Coster (1931) reported on the flowering biology of teak. This study marked the beginning of teak tree improvement. This was followed by provenance trials in 1932 using seed from Lao (Indo-China), Thailand (Siam), Myanmar (Burma), India and Indonesia (Coster and Eidmann, 1934). Although definite results were obtained (Daryadi, 1959), they were not used for further tree improvement work or for large scale seed production.


Variations in Java teak

There are several genotypic and geographic types of Javanese teak, (Wind, 1930; Gresser, 1932). Gresser (1932), Coster and Eidmann (1934), and Beekman (1949) considered that these variations can be grouped by either wood properties or by bole form or stem characteristics. Based on wood properties, there are four types:

The second group is based on bole form or stem characteristics, such as: 1) knobby or knotted stem teak (Jati knobbel, Jati gembol) with knobs on the stem; and 2) straight stem teak (Jati gladstam, Jati batang licin).
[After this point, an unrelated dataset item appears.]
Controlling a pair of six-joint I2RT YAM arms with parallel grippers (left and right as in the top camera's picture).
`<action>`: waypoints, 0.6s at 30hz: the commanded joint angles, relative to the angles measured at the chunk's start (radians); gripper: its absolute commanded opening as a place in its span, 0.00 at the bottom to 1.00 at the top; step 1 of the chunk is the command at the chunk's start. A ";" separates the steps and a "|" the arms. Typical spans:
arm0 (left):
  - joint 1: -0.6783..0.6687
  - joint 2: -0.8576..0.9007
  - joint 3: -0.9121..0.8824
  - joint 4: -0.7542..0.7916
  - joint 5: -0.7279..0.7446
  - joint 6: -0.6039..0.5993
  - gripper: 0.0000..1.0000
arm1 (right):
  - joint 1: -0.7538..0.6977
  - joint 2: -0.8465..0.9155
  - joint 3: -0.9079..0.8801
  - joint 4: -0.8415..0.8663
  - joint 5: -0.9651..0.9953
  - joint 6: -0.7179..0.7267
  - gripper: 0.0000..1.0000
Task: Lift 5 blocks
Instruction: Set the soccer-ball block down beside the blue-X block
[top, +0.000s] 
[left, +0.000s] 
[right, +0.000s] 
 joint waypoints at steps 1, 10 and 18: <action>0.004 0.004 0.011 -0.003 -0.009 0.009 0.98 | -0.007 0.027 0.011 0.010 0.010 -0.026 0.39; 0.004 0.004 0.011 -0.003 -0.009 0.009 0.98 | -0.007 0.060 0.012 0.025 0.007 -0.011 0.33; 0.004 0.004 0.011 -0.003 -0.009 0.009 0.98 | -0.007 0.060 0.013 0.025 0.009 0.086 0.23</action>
Soerianegara (1974), Simatupang (1964), and Sandermann and Simatupang (1966) in studies of the wood chemistry of teak, found significant differences between the various types and provenances of teak from Java, India, Myanmar, Thailand and Lao. Tectoquinone, the most important extractive which creates durability against termites, varies between 0.3-1.3% in Java teak. The caoutchouc content, which is responsible for low abrasion and resistance to mineral acids, varies between 0.1-5%. Spaan (1911) listed 12 varieties of teak tree descriptions originating in Madiun, but the lack of replicability in appearance and growth performance and other characteristics limits these varietal integrities, which may be caused by differences in location or certain diseases. According to Hedegart (1976), what is called Java teak is a variety mostly caused by environment.

Busgen (in: Hamzah, 1976) stated that many varieties of Java teak generally have characteristic high seed stability and, therefore, seed origins should be noted in teak improvement programmes. Ten Oever (1916) speculated that differences among varieties might accidentally appear (e.g., in streaked teak and knotted stem teak), but that on the other hand, calcareous teak and oily teak are a different matter. Thorenaar (1930) reported that Java teak contained more lime compared to Myanmar and Thailand teak. Bianchi (1936) stated that the technical quality of Java teak wood is in the same class as Myanmar and Thailand teak. Variations among populations is also reported by Eidmann (1934) based on seed origin comparisons: Java teak has a big leaf, 60-70 cm long with green and fresh surface, either without or having a very small petiole, and with a strong grooved internode; the Indian variety has a small and stiff leaf, 45-55 cm long, dark green up to the blush leaf with a shiny surface; the stem smaller, not so grooved, and the young internode often bluish-green in color.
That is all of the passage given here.